Exercise prompt:
Drop the pictures and restate the rest of the listing word for word.
******************************
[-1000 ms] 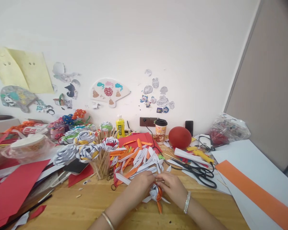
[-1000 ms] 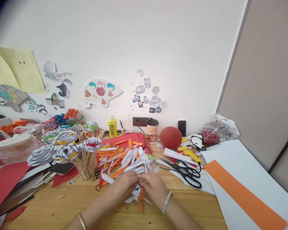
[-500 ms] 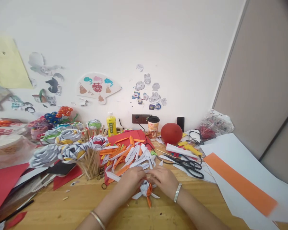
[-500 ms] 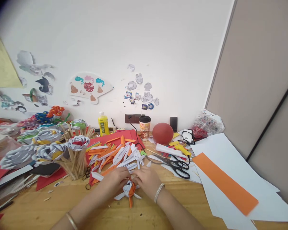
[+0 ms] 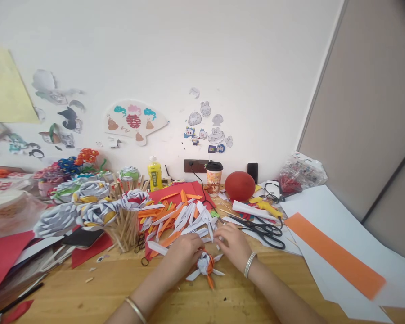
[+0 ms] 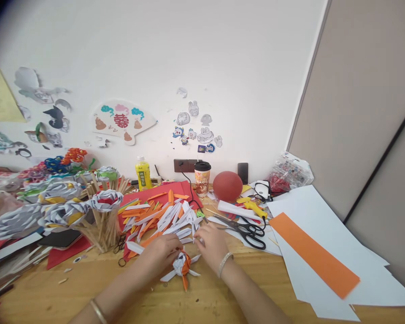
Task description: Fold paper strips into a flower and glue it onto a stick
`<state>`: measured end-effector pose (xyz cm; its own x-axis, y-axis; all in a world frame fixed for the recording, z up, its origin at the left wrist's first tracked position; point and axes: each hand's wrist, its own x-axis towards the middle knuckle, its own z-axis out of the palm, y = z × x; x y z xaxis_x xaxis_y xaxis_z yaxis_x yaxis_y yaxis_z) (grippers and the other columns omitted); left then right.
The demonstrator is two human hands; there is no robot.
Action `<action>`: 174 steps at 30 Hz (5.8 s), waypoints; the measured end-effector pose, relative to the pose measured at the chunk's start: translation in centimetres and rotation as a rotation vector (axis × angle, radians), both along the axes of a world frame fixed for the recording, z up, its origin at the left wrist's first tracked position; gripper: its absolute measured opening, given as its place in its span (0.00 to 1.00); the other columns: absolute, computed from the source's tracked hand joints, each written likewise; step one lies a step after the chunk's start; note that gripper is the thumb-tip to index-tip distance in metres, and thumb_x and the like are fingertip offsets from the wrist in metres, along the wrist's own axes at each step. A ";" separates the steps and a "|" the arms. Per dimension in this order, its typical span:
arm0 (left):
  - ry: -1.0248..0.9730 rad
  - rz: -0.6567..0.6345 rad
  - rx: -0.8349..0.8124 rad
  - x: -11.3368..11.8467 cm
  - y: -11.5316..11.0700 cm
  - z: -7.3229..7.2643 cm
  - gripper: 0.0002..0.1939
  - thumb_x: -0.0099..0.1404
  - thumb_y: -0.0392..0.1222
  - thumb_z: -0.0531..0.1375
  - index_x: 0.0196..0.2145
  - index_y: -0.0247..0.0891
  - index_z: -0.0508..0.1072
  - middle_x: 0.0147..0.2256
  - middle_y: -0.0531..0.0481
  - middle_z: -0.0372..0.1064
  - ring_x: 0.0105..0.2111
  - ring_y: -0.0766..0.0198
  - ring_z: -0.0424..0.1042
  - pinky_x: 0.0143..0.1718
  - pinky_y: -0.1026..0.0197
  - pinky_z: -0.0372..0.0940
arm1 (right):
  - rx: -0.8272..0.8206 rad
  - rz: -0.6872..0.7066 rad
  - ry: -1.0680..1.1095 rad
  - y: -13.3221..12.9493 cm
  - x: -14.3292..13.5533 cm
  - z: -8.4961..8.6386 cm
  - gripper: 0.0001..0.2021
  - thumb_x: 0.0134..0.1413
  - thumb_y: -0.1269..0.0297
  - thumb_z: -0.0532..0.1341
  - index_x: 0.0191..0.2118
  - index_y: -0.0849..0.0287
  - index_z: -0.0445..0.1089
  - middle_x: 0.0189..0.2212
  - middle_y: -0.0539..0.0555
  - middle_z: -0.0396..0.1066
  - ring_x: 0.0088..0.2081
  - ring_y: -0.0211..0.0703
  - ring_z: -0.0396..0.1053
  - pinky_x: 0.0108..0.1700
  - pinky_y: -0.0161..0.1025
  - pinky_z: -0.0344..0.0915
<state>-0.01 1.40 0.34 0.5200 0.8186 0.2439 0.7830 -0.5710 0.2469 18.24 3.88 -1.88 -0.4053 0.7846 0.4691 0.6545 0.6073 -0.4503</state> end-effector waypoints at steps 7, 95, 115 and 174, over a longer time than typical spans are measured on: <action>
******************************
Exercise answer:
[-1000 ms] 
[-1000 ms] 
[-500 ms] 
[-500 ms] 
[+0 ms] 
[+0 ms] 
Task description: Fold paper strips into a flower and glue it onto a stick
`<state>`: measured end-effector pose (xyz cm; its own x-axis, y-axis; all in a world frame fixed for the recording, z up, its origin at the left wrist's first tracked position; point and axes: each hand's wrist, its own x-axis towards the middle knuckle, its own z-axis out of the palm, y = z × x; x y z xaxis_x xaxis_y xaxis_z yaxis_x yaxis_y yaxis_z) (grippers and the other columns omitted); left then right.
The demonstrator is two human hands; there is no robot.
Action `<action>`: 174 steps at 30 Hz (5.8 s), waypoints; the measured end-effector pose, relative to the pose measured at the chunk's start: translation in centimetres and rotation as a rotation vector (axis × angle, radians), both along the axes of a world frame fixed for the recording, z up, its origin at the left wrist's first tracked position; gripper: its absolute measured opening, given as its place in its span (0.00 to 1.00); the other columns: absolute, computed from the source's tracked hand joints, each written likewise; step one lies a step after the chunk's start; note that gripper is the thumb-tip to index-tip distance in metres, and thumb_x and the like are fingertip offsets from the wrist in metres, along the wrist's own axes at each step. A ";" separates the steps and a "|" the arms. Per dimension in this order, its typical span:
arm0 (left):
  - ry: -1.0248..0.9730 rad
  - rz: -0.6567..0.6345 rad
  - rx: -0.8349..0.8124 rad
  - x: -11.3368..11.8467 cm
  - y: -11.5316..11.0700 cm
  - z: -7.3229..7.2643 cm
  - gripper: 0.0002..0.1939
  - thumb_x: -0.0099..0.1404
  - thumb_y: -0.0392..0.1222
  - thumb_z: -0.0531..0.1375
  - index_x: 0.0196..0.2145
  - index_y: -0.0247..0.0891
  - index_z: -0.0508..0.1072
  - middle_x: 0.0147..0.2256
  - middle_y: -0.0531..0.0481
  - middle_z: -0.0372..0.1064
  - ring_x: 0.0105..0.2111
  - ring_y: -0.0766..0.0198
  - ring_z: -0.0424..0.1042
  - pinky_x: 0.0143..0.1718
  - pinky_y: -0.1026..0.0197
  - pinky_z: -0.0372..0.0940
arm1 (right):
  - rx: -0.8272..0.8206 rad
  - rz: -0.6872..0.7066 rad
  - ry: -1.0680..1.1095 rad
  - y: -13.3221..12.9493 cm
  - x: -14.3292..13.5533 cm
  - z: -8.4961..8.6386 cm
  - gripper: 0.0001..0.2021
  - thumb_x: 0.0134..0.1413
  - thumb_y: -0.1269..0.0297
  - thumb_z: -0.0532..0.1341
  - index_x: 0.0191..0.2118
  - index_y: -0.0849..0.0287
  - index_z: -0.0445..0.1089
  - middle_x: 0.0189..0.2212
  - middle_y: -0.0539..0.0555
  - middle_z: -0.0396..0.1066
  - ring_x: 0.0088..0.2081
  - ring_y: -0.0211..0.0703
  - ring_z: -0.0396..0.1053
  - pinky_x: 0.0108..0.1700
  - pinky_y: -0.0161..0.1025
  - pinky_z: -0.0344..0.0915
<state>-0.01 1.40 0.34 0.5200 0.8186 0.2439 0.7830 -0.5710 0.2469 18.24 3.88 -1.88 -0.4053 0.7846 0.4691 0.6545 0.6073 -0.4503</state> end-effector waypoints at steps 7, 95, 115 and 174, over a longer time than typical spans are measured on: <action>

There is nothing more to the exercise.